Consapevole “delle prove e delle purificazioni” a cui la vita consacrata “è oggi sottoposta”, ha riconosciuto che “si ha a volte l’impressione che alcuni consacrati abbiano perso il senso profondo della loro consacrazione come prima e assoluta consegna a Dio, sostituendo questo elemento essenziale e fondamentale con varie forme di attivismo dentro la comunità ecclesiale o dentro la società civile”.
“Nella vita ecclesiale – ha aggiunto – il naturale legame dei religiosi e delle religiose con il proprio Istituto e lo specifico servizio carismatico a volte non riesce a coniugarsi con la vita e la programmazione pastorale delle Chiese particolari”.
“D’altra parte anche i Vescovi fanno fatica a considerare le Istituzioni dei religiosi come opere pastorali donate dallo Spirito alle loro diocesi”, ha proseguito monsignor Rodé.
Insieme a questo ha menzionato “la diminuzione dei membri in molti Istituti e il loro invecchiamento, evidente in alcune parti del mondo”, circostanze che “fanno sorgere in molti la domanda se la vita consacrata sia ancora una testimonianza visibile, capace di attrarre i giovani”.
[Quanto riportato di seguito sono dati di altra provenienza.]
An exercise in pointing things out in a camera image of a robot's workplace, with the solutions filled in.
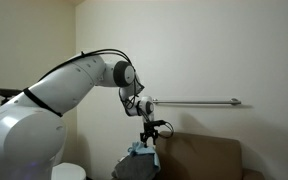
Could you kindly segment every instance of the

“Se, come si afferma in alcuni luoghi, il terzo millennio sarà il tempo del protagonismo dei laici, delle associazioni e dei movimenti ecclesiali, possiamo domandarci: quale sarà il posto riservato alle forme tradizionali di vita consacrata?”, si è chiesto.
“Essa, ci ricorda Giovanni Paolo II, ha una grande storia da costruire insieme a tutti i fedeli – ha risposto –. C’è bisogno di un colpo d’ala che ridia anzitutto vigore alla radicalità evangelica propria della vita consacrata ed insieme di una fantasia della carità che rimetta in moto la spinta a servire l’uomo prima di tutto con la forza del Vangelo”.
Per discernere la propria vocazione…
Attraverso l’emittente pontificia, l’Arcivescovo Rodé ha rivolto anche alcune parole a quanti sentono la vocazione alla vita consacrata: “innamorarsi perdutamente di Gesù Cristo è sempre l’avventura più grande che possa capitare ad un uomo o a una donna”.
“A chi sente nel cuore la voce dello Spirito che lo chiama a seguire Cristo sulla via esigente, ma entusiasmante della vita consacrata, dico di non aver paura … di guardare l’esperienza degli Apostoli, della Vergine Madre di Gesù … di fidarsi dell’ amore”, ha aggiunto.
“Li inviterei ad iniziare un cammino capace di suscitare e liberare le domande profonde, troppo spesso nascoste nel loro cuore, di far emergere le attese più vere per la loro vita, iniziando a rispondere con gesti ed esperienze concrete – ha concluso –. Il miglior cammino di discernimento e di risposta ad una vocazione di speciale consacrazione resta quello che ha proposto Gesù, quando dice a Giovanni ed Andrea che curiosi si erano messi a seguirlo: ‘venite e vedete’”.